The Paper Swan

I didn’t realize I was pregnant until I went for a follow-up appointment for my shoulder, and the doctor asked me the date of my last period. I had thought it was stress-related, or perhaps my cycle was off because I had missed a few weeks of my birth control pills, but the blood test confirmed it. It had been a bittersweet revelation, given that the baby’s father and grandfather, Damian and Warren, were embroiled in a ceaseless battle that was being played out in the courts.

 

Everywhere I went, photographers flashed their cameras in my face. How would they twist the story if they knew I was having Damian’s child? If they knew I was in love with my kidnapper? What would my father say? He was convinced I was going through some kind of mental and emotional breakdown. Would he try to coerce me into having an abortion? Failing that, could he have a psychiatrist declare me incompetent? Force me to give up the baby? How would Damian react to the news? He was going to prison. For how long, I didn’t know, but I knew that it would only make it harder.

 

I kept the pregnancy to myself, and as difficult as it was, the thought of a new life emerging out of all the chaos was like a beacon of light that got me through the darkness. I sat through long sessions with Nick and my father, hugging my little secret, while they discussed the charges and legal strategies. I wanted the case wrapped up before I started showing so I went through the motions. Yes to this, no to this, yes to this. I sat through Damian’s sentence hearing, four months pregnant, knowing that I had a piece of him, and no matter how wrong or warped or crazy everyone else would think it was, it felt right.

 

When my father realized I was pregnant, he could not hide his disappointment. He was convinced Damian had used me to get back at him, that getting me pregnant had been a part of his plan, his ultimate revenge against my father. How deluded we become when we start believing that everything in the world is about us. How hard we work to make things fit into our made-up theories. How blindly we follow our worked-up emotions, the good, the bad and the ugly. My father would believe what he wanted. Damian would believe what he wanted. I could either let myself be ripped in half between them, or accept that I would never be able to change their way of looking at things.

 

At times, I questioned my own sanity. Was I wrong? Had I been naive and trusting?
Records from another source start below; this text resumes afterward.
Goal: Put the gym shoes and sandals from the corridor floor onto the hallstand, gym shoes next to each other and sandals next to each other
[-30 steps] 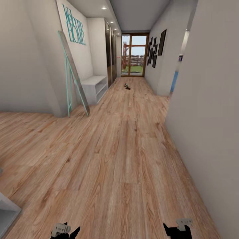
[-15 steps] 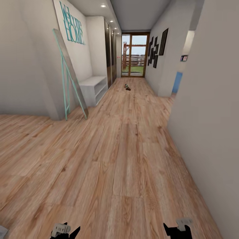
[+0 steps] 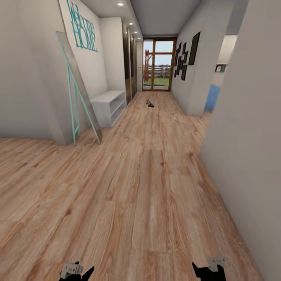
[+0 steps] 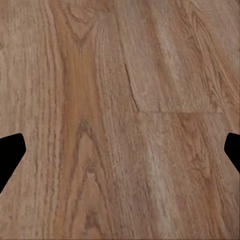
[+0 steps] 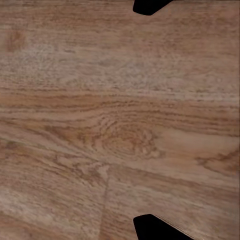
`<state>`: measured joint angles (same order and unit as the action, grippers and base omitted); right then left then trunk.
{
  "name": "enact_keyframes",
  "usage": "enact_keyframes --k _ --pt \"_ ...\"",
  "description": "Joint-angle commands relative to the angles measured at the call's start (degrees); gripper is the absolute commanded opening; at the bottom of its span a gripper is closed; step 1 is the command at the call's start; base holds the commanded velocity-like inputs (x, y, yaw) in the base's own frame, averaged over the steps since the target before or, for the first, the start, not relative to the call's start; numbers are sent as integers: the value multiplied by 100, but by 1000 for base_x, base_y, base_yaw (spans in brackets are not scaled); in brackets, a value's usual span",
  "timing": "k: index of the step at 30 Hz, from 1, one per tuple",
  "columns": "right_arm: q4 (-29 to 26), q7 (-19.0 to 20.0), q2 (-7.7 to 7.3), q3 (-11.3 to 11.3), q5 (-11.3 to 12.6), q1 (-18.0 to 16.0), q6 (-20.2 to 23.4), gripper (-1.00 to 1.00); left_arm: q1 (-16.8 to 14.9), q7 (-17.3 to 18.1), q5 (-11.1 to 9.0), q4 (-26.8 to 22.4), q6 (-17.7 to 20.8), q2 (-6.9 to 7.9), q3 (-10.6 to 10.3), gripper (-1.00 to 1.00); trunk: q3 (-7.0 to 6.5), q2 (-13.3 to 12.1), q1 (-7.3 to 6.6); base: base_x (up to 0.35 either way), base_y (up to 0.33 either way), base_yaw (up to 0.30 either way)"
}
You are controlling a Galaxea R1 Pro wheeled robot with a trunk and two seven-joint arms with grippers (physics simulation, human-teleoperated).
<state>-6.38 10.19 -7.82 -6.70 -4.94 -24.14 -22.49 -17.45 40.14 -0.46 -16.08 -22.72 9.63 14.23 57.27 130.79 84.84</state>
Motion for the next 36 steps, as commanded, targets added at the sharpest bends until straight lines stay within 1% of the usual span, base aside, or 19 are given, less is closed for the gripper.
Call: enact_keyframes --k 1,36 --pt "5 24 0 -50 -51 -3 -18 100 -4 38 -5 5 -5 0 28 100 5 2 3 339 0 0" --pt "5 27 60 -50 -60 -3 -18 100 -4 38 -3 15 -5 -5 27 100 5 2 3 339 0 0"
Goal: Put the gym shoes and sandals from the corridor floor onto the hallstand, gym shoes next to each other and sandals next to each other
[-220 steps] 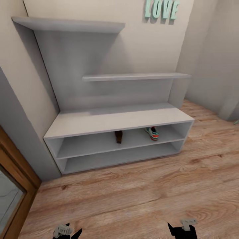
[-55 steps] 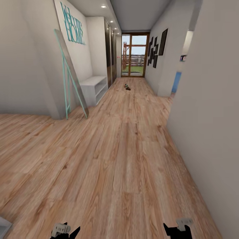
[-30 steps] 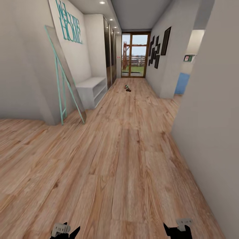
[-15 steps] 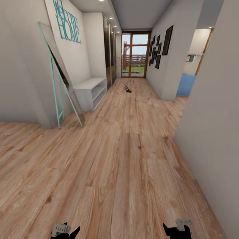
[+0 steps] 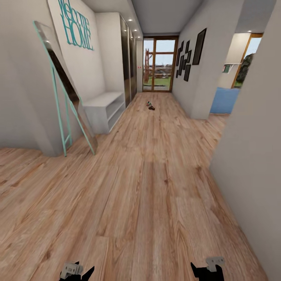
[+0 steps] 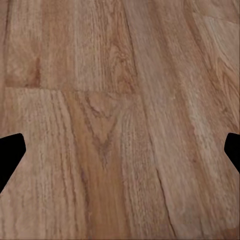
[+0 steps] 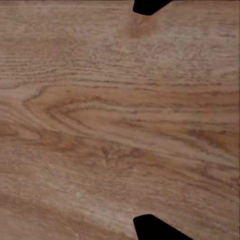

Had Damian played me all along? He couldn’t bring himself to kill me, so had he done the next best thing? Drive a wedge between my father and the one person that meant the most to him? Me. Had he really planned to send me back, carrying his child, so my father would have to live with it the rest of his life?

 

Used, my father said.

 

I thought of what Damian and I had shared, the way he looked at me, the way he touched me, and I thought no. An absolute, soul-rooted, emphatic no. I couldn’t think of anything more beautiful, more life affirming than Damian’s lips on mine—his body, my body, melded into one. And now I had a part of him, a part of MaMaLu, to look after, and that’s exactly what I did. Damian had hurt me, my father had hurt me, but I loved them both. No doubt, they felt I had let them down too, but I didn’t want to stay lodged between them, not when I had a new life to think about.

 

When someone started undercutting Sedgewick stock by selling significant shares at a lower cost and devaluing the company, I suspected Damian was behind it. Investors panicked and started offloading their stock, alarmed by plummeting figures. It didn’t take long for my father to trace it back to Damian, but Rafael had done such a good job of covering up the paper trail that there was no substantial evidence against Damian.

 

At the time, I didn’t know that Damian was reacting to something my father had done. My father had accepted that I was going to have Damian’s child, but he was never going to accept Damian in my life, child or no child, so he’d sent him a message in prison, a message that had provoked Damian into replying with one of his own. Theirs was a feud that put one man behind bars and another in his grave.

 

Sierra was a few months old when my father passed away.

 

“She has your mother’s eyes,” he said to me one morning. He’d been uneasy around Sierra for the first few weeks, but that day he bent over her crib and looked at her for the first time. “Yes. Adriana’s big, brown eyes.”